What is required
Your copy of the listing should be exact and should contain no pictures.
*** Data to examine ***
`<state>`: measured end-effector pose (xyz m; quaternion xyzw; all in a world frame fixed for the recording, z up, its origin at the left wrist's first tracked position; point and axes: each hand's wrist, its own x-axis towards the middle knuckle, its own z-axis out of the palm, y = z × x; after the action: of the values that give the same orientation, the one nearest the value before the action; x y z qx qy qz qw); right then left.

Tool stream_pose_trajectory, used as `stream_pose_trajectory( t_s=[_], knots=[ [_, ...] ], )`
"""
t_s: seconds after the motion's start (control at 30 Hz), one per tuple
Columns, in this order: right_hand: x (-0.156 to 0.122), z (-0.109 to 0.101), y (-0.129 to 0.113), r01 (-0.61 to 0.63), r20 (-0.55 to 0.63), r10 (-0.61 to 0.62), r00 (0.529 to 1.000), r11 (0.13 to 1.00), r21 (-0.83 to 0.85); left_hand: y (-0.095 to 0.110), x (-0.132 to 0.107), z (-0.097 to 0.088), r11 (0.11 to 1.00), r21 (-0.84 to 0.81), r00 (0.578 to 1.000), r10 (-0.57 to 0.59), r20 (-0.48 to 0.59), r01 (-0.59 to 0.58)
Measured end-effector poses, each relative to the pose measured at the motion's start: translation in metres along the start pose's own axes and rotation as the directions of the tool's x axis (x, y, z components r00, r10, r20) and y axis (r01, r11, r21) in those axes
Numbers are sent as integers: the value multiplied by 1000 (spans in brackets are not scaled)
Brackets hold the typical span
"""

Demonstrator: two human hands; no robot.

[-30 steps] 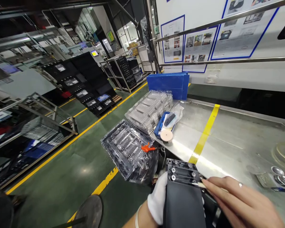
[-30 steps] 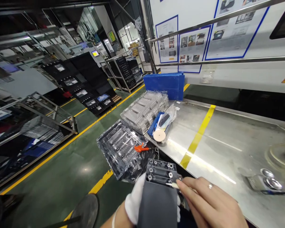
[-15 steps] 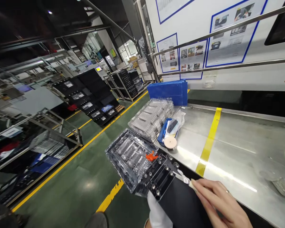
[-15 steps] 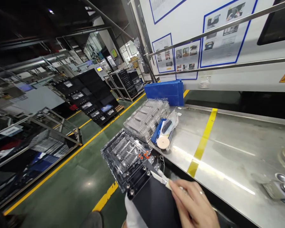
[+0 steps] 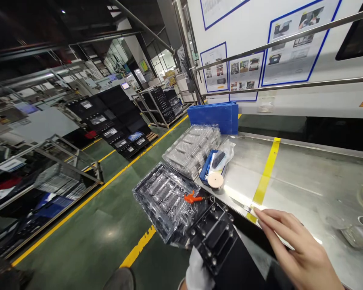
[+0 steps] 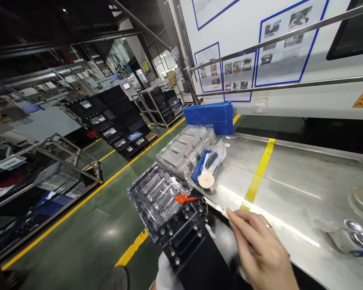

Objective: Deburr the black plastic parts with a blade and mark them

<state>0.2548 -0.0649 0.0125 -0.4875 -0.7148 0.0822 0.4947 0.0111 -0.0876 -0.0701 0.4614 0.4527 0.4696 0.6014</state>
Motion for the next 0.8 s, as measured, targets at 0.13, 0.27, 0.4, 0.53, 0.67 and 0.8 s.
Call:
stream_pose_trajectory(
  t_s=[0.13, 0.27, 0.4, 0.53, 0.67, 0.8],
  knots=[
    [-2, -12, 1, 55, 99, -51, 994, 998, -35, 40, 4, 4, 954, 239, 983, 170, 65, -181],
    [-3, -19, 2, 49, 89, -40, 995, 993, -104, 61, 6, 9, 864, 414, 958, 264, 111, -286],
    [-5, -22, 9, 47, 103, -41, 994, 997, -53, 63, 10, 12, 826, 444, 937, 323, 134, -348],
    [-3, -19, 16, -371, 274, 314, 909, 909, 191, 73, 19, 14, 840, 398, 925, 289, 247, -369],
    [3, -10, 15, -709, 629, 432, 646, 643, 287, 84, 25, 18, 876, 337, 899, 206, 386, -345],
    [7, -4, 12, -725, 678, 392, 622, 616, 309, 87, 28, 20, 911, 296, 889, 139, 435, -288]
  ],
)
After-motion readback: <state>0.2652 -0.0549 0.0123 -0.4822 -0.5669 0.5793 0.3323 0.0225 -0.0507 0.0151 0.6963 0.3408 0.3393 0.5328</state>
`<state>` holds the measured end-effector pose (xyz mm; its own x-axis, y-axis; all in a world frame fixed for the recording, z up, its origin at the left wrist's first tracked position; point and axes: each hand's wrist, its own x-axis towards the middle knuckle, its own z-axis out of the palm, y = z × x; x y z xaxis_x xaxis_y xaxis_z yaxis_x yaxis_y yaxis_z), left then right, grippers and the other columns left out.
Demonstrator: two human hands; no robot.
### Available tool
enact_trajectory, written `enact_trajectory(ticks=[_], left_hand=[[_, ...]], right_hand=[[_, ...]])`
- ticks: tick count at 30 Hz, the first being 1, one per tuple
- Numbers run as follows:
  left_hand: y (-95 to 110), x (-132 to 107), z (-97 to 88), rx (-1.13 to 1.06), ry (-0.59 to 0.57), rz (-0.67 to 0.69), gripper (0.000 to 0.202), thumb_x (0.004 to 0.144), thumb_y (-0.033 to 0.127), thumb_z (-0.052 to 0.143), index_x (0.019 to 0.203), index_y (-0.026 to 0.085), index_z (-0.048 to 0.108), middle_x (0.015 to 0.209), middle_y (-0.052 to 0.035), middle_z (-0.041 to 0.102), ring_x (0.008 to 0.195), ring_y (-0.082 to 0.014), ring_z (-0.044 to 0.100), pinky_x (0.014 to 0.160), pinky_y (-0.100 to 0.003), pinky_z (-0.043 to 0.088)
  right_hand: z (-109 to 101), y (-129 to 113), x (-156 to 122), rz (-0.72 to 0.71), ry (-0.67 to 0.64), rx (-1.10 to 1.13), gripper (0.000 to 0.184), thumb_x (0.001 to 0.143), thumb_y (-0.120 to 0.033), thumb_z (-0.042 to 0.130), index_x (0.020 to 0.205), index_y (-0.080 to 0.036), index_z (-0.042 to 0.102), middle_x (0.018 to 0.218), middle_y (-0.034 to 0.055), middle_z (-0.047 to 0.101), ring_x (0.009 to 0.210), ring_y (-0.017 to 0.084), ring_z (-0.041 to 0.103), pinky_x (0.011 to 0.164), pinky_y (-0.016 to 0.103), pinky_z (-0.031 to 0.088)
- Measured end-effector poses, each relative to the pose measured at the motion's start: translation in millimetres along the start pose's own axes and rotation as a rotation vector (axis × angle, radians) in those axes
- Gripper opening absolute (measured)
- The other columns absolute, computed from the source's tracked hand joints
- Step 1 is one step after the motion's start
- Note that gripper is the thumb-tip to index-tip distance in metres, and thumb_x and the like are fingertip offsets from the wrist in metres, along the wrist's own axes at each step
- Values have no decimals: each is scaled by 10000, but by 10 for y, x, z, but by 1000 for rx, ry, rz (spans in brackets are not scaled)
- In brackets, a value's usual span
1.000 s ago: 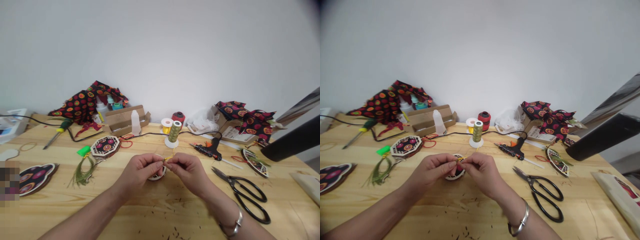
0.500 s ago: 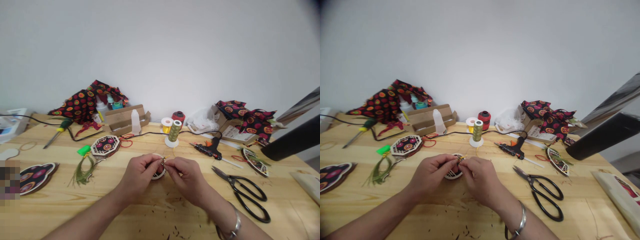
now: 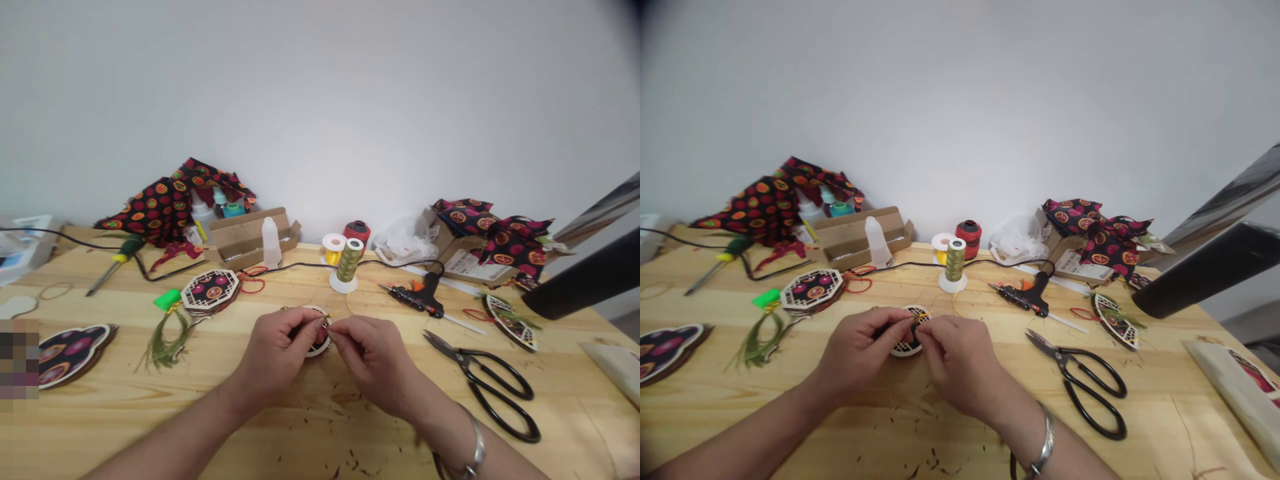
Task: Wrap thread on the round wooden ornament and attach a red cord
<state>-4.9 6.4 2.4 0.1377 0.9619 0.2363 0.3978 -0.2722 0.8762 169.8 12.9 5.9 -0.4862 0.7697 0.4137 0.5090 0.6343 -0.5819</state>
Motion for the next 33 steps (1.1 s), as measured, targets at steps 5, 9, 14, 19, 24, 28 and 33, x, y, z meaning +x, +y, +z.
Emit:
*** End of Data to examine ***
Result of the task
`<state>`: measured end-effector pose (xyz m; quaternion xyzw; all in a world frame fixed for the recording, z up, its origin at the left wrist's first tracked position; point and axes: each hand's wrist, its own x-axis towards the middle knuckle, its own z-axis out of the palm, y = z × x; after the action: of the values that give the same orientation, the one nearest the value before the action; x y z qx qy qz qw); right then left.

Tool stream_pose_trajectory, used as `stream_pose_trajectory( t_s=[_], knots=[ [_, ...] ], )`
"""
t_s: seconds after the motion's start (control at 30 Hz), one per tuple
Columns, in this order: right_hand: x (-0.156 to 0.122), z (-0.109 to 0.101), y (-0.129 to 0.113), r01 (-0.61 to 0.63), r20 (-0.55 to 0.63), r10 (-0.61 to 0.62), r00 (0.529 to 1.000), r11 (0.13 to 1.00), r21 (-0.83 to 0.85); left_hand: y (-0.095 to 0.110), x (-0.132 to 0.107), z (-0.097 to 0.088), r11 (0.11 to 1.00), r21 (-0.84 to 0.81), r00 (0.578 to 1.000), r10 (-0.57 to 0.59), r20 (-0.48 to 0.59), r01 (-0.59 to 0.58)
Measured end-effector poses, each relative to the pose measured at the motion's start: translation in metres along the start pose's own axes and rotation as the directions of the tool's x axis (x, y, z components r00, r10, r20) and y axis (r01, r11, r21) in those axes
Numbers are sent as integers: the value multiplied by 1000 (spans in brackets are not scaled)
Brackets hold the typical span
"""

Demonstrator: two human hands; no robot.

[-30 steps] 
[-30 steps] 
[-15 steps] 
[-15 steps] 
[+0 steps] 
[+0 steps] 

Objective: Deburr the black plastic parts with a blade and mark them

<state>0.2548 -0.0649 0.0125 -0.4875 -0.7148 0.0822 0.4947 0.0111 -0.0876 -0.0701 0.4614 0.4527 0.4696 0.6014</state>
Motion for the next 0.8 s, as measured, targets at 0.13, 0.27, 0.4, 0.53, 0.67 and 0.8 s.
Call:
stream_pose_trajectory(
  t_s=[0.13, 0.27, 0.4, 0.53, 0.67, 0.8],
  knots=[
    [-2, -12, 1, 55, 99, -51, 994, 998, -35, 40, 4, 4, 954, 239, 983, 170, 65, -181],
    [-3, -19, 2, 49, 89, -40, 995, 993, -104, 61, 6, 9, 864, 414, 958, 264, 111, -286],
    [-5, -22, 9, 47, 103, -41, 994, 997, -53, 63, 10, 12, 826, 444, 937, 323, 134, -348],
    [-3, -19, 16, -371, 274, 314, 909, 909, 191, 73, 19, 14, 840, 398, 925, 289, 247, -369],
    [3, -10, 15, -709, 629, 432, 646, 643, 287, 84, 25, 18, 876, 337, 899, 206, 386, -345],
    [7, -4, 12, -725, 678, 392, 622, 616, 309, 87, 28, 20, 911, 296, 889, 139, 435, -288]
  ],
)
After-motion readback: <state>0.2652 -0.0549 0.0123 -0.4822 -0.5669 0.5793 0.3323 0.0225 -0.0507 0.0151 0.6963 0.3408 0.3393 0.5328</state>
`<state>` holds the measured end-effector pose (xyz mm; its own x-axis, y-axis; all in a world frame fixed for the recording, z up, its origin at the left wrist's first tracked position; point and axes: each hand's wrist, its own x-axis towards the middle knuckle, its own z-axis out of the palm, y = z × x; x y z xaxis_x xaxis_y xaxis_z yaxis_x yaxis_y yaxis_z), left then right, grippers and the other columns left out.
Demonstrator: two human hands; no robot.
### Available tool
enact_trajectory, written `enact_trajectory(ticks=[_], left_hand=[[_, ...]], right_hand=[[_, ...]])`
- ticks: tick count at 30 Hz, the first being 1, one per tuple
- Numbers run as follows:
  left_hand: y (-95 to 110), x (-132 to 107), z (-97 to 88), rx (-1.13 to 1.06), ry (-0.59 to 0.57), rz (-0.67 to 0.69), gripper (0.000 to 0.202), thumb_x (0.004 to 0.144), thumb_y (-0.033 to 0.127), thumb_z (-0.052 to 0.143), index_x (0.019 to 0.203), index_y (-0.026 to 0.085), index_z (-0.048 to 0.108), middle_x (0.015 to 0.209), middle_y (-0.052 to 0.035), middle_z (-0.041 to 0.102), ring_x (0.008 to 0.195), ring_y (-0.082 to 0.014), ring_z (-0.044 to 0.100), pinky_x (0.014 to 0.160), pinky_y (-0.100 to 0.003), pinky_z (-0.043 to 0.088)
  right_hand: z (-109 to 101), y (-129 to 113), x (-156 to 122), rz (-0.72 to 0.71), ry (-0.67 to 0.64), rx (-1.10 to 1.13), gripper (0.000 to 0.184), thumb_x (0.001 to 0.143), thumb_y (-0.120 to 0.033), thumb_z (-0.042 to 0.130), index_x (0.020 to 0.205), index_y (-0.080 to 0.036), index_z (-0.042 to 0.102), middle_x (0.018 to 0.218), middle_y (-0.034 to 0.055), middle_z (-0.047 to 0.101), ring_x (0.009 to 0.210), ring_y (-0.017 to 0.084), ring_z (-0.041 to 0.103), pinky_x (0.011 to 0.164), pinky_y (-0.016 to 0.103), pinky_z (-0.031 to 0.088)
- Measured end-effector poses, each relative to the pose measured at the motion's start: translation in millimetres along the start pose's own axes and rotation as a rotation vector (axis × angle, radians) in those axes
- Gripper opening absolute (measured)
- The other columns absolute, computed from the source's tracked hand joints
- Step 1 is one step after the motion's start
- Note that gripper is the thumb-tip to index-tip distance in metres, and thumb_x and the like are fingertip offsets from the wrist in metres, along the wrist's own axes at each step
- Values have no decimals: each is scaled by 10000, but by 10 for y, x, z, but by 1000 for rx, ry, rz (spans in brackets are not scaled)
- In brackets, a value's usual span
1.000 s ago: 
0.500 s ago: 
now: 
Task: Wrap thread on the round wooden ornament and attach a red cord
<state>-4.9 6.4 2.4 0.1377 0.9619 0.2363 0.3978 -0.2722 0.8762 169.8 12.9 5.9 -0.4862 0.7697 0.4137 0.5090 0.6343 -0.5819</state>
Motion for the next 33 steps (1.1 s), as measured, targets at steps 5, 9, 14, 19, 24, 28 and 33, x, y, z meaning +x, +y, +z.
Emit:

That completes the answer, and no more is expected.